= PROMPT =
A single number is required: the count of lines in the entries below that include the word "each".

= DATASET RECORDS =
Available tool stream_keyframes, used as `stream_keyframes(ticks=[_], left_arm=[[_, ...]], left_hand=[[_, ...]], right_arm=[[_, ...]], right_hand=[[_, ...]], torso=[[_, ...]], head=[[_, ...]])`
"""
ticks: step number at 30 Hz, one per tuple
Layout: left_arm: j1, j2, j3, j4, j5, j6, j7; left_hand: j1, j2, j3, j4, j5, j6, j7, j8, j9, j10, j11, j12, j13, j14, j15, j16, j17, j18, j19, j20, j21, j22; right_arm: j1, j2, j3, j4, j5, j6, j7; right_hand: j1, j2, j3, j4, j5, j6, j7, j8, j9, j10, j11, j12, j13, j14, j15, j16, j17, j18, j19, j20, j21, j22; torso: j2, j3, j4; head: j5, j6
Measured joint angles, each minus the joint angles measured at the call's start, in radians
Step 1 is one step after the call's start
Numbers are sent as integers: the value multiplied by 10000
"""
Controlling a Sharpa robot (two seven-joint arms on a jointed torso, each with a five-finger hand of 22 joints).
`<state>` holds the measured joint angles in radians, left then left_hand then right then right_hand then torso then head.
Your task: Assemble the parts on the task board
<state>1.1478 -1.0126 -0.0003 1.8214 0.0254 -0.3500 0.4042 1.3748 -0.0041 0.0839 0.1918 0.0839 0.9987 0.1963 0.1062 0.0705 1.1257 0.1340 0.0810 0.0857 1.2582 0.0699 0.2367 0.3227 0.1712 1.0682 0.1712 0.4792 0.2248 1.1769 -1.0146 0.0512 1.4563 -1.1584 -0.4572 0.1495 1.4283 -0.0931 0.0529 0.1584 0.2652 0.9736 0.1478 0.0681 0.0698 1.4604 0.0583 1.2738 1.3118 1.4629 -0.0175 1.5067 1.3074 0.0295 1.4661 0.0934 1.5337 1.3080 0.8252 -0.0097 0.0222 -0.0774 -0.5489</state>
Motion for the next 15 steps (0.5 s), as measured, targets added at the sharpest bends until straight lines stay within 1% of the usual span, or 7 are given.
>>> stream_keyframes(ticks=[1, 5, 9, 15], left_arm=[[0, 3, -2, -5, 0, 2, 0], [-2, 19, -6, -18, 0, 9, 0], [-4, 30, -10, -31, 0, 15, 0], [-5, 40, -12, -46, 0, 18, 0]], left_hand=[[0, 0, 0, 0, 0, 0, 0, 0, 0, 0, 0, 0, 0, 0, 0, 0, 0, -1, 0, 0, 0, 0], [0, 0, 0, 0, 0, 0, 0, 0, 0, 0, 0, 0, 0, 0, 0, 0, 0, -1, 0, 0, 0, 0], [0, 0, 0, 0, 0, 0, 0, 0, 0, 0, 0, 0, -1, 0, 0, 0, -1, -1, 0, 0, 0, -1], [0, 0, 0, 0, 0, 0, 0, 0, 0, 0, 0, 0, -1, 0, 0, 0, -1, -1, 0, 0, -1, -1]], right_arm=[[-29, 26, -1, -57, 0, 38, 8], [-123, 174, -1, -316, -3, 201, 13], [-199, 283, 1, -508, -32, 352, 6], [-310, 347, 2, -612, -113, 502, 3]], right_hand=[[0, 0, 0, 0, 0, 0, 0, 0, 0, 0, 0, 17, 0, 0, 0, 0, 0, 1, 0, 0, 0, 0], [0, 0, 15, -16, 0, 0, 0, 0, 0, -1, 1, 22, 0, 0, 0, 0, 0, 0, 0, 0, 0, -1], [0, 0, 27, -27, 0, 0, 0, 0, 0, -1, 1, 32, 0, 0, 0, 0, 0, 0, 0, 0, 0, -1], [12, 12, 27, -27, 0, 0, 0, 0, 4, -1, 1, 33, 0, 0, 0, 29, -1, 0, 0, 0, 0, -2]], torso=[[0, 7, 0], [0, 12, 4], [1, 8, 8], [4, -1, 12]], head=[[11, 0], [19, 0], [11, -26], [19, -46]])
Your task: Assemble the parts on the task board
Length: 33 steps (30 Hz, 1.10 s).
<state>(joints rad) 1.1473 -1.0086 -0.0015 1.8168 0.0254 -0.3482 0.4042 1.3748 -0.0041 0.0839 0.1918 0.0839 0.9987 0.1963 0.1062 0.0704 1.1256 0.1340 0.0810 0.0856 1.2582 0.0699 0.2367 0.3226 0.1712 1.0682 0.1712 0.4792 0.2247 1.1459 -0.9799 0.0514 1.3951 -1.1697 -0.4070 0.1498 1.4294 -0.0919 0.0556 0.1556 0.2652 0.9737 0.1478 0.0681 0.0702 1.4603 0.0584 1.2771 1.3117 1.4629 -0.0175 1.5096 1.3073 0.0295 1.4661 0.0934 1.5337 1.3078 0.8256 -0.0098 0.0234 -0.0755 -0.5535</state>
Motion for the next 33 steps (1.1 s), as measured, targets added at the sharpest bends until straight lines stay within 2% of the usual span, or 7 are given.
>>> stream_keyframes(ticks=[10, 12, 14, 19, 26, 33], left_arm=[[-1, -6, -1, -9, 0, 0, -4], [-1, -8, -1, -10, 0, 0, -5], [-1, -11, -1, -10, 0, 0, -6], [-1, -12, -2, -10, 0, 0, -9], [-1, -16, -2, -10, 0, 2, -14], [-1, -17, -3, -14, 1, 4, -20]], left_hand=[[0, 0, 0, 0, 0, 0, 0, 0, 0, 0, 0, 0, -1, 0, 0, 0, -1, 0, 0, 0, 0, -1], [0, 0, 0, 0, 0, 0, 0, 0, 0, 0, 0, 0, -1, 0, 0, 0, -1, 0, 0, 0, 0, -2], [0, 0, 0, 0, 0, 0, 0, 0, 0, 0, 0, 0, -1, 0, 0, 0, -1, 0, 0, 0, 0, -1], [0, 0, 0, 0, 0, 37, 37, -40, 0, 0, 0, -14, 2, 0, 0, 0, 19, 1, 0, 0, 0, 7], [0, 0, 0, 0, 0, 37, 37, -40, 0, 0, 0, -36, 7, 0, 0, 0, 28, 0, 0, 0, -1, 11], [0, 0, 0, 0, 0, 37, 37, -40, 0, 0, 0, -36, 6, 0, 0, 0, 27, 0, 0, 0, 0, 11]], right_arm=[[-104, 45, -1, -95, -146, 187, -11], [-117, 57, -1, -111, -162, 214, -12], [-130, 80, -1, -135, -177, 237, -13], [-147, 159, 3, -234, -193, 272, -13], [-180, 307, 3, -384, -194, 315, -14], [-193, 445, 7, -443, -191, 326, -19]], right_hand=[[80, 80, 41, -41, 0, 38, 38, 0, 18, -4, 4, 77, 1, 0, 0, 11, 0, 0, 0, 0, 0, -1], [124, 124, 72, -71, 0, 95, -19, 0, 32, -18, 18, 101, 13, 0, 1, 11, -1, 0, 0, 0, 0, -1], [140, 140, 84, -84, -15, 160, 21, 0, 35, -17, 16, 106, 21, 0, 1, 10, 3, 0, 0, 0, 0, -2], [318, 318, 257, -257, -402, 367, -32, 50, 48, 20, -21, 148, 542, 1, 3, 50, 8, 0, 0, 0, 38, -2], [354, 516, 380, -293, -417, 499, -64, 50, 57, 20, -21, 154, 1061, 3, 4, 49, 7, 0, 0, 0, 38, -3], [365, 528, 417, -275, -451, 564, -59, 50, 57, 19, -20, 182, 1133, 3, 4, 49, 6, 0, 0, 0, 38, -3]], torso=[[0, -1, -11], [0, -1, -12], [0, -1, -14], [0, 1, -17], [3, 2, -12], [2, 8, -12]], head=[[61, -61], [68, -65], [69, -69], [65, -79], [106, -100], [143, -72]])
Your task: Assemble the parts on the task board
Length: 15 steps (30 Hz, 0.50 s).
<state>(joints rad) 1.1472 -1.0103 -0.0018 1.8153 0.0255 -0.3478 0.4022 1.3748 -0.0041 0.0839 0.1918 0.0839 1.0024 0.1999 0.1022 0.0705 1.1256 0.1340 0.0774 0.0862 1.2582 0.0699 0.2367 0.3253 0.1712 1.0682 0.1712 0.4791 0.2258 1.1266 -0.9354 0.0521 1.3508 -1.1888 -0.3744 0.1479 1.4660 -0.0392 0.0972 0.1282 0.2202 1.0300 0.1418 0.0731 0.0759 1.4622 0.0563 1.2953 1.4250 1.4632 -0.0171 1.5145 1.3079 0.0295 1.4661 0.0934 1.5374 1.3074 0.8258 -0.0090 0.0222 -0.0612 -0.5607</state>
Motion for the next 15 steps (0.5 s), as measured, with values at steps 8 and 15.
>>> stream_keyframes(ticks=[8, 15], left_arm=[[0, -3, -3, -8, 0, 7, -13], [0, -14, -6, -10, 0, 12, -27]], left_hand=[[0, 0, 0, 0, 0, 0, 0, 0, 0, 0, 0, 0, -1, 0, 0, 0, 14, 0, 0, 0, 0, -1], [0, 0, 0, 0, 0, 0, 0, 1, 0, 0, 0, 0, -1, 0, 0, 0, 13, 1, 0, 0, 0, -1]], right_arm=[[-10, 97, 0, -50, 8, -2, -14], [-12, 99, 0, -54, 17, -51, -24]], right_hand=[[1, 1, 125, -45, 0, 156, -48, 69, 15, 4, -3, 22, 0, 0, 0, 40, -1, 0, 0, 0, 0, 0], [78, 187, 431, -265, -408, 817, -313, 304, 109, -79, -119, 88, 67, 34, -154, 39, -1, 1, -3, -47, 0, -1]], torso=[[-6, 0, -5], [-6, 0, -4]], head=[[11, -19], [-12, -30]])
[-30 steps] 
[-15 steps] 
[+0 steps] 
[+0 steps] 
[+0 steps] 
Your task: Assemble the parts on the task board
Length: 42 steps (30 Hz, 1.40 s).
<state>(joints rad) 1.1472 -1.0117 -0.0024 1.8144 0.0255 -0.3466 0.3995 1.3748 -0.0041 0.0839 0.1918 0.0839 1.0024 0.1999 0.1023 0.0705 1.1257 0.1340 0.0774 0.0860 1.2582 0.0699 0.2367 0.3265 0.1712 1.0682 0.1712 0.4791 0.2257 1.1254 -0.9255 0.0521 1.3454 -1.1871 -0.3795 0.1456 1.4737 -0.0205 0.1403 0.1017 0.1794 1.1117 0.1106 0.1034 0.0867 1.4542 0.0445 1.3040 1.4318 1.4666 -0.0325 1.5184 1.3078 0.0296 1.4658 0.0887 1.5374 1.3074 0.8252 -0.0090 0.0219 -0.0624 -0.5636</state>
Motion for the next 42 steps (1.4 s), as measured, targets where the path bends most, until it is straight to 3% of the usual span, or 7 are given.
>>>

= REPLY TO THE TASK =
2